20th March 2020
Posted in Articles by Andrew Marr
Islamic faith marriages are not valid under English law, the Court of Appeal has ruled and as a result thousands of Muslim women will have no rights when it comes to divorce.
The appeal court recently ruled that Islamic marriages known as ‘nikahs’ are legally ‘non-marriages’, which means that spouses have no redress to the courts for a division of matrimonial assets, such as the matrimonial home and the spouse’s pension, if the marriage breaks down.
The appeal court ruled that a nikah marriage is a void marriage as it is entered into without certain requirements as to the formation of marriage.
Many couples who have ‘married’ through a nikah ceremony believe that they are lawfully married.

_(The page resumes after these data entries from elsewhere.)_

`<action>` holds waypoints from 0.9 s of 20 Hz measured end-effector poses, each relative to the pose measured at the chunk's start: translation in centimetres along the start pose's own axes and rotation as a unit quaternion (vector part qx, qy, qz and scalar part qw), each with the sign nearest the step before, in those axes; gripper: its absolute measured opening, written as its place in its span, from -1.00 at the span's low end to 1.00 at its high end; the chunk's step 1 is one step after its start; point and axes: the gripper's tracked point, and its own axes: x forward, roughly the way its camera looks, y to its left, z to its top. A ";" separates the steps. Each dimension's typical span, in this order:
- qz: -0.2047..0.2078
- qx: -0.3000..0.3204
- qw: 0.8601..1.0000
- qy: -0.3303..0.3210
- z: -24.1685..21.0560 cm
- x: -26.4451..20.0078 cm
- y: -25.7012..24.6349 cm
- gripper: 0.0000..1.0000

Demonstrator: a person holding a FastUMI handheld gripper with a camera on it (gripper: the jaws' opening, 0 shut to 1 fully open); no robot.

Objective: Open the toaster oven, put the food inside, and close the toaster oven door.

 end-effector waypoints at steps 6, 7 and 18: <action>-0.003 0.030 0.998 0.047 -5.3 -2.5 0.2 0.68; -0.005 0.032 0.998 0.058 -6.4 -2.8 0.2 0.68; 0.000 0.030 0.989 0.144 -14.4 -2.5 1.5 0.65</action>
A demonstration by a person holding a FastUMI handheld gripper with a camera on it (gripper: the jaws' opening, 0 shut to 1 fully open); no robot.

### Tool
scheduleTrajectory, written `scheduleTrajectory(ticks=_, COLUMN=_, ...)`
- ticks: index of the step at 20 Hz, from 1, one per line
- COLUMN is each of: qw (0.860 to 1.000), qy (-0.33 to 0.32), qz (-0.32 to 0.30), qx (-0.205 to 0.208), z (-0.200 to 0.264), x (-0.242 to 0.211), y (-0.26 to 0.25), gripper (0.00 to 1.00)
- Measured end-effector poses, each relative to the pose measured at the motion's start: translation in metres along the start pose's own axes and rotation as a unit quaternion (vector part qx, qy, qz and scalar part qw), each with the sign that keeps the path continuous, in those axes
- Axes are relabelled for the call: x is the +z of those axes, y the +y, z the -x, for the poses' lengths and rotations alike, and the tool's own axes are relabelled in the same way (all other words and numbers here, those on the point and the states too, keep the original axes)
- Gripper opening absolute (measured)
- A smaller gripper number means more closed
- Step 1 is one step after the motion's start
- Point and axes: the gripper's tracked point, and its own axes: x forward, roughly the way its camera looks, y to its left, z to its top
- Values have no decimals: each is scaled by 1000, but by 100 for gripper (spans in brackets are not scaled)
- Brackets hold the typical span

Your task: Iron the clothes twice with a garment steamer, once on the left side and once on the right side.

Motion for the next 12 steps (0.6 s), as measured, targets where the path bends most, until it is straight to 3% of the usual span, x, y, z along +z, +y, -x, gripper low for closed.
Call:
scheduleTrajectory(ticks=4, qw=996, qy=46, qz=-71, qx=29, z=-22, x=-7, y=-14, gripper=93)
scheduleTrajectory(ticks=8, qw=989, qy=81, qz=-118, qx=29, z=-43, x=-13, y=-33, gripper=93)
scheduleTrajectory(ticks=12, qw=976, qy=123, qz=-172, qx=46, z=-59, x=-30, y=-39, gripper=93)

However, their marriages are only lawful if they have undergone an additional separate civil ceremony.
Keith Bull, Head of the Family Law department of Bromleys Solicitors LLP (to whom I am indebted for alerting me to this issue) advises that “The women who have only undergone a nikah ceremony will have no rights to assets in the husband’s sole name, including his pension and no right to spousal maintenance.”
Keith recommends that Muslim couples undergo a separate civil ceremony usually through a local Registry Office, as well as the nikah religious ceremony, to give Muslim women protection and redress for full financial claims in the event of the marriage breaking down under the English law (and this may also be a good idea for tax purposes – see below).
Marriage bestows many tax advantages too and so Islamic married couples really should be checking their status. A few thoughts spring to mind here:
As the above legal case was about divorce it is unclear whether HMRC will take the point about Islamic marriage not being valid in the UK, however a simple civil ceremony can seemingly put the issue beyond doubt. Also for some, this may be a good excuse to look forward to a party at a later date in these testing times!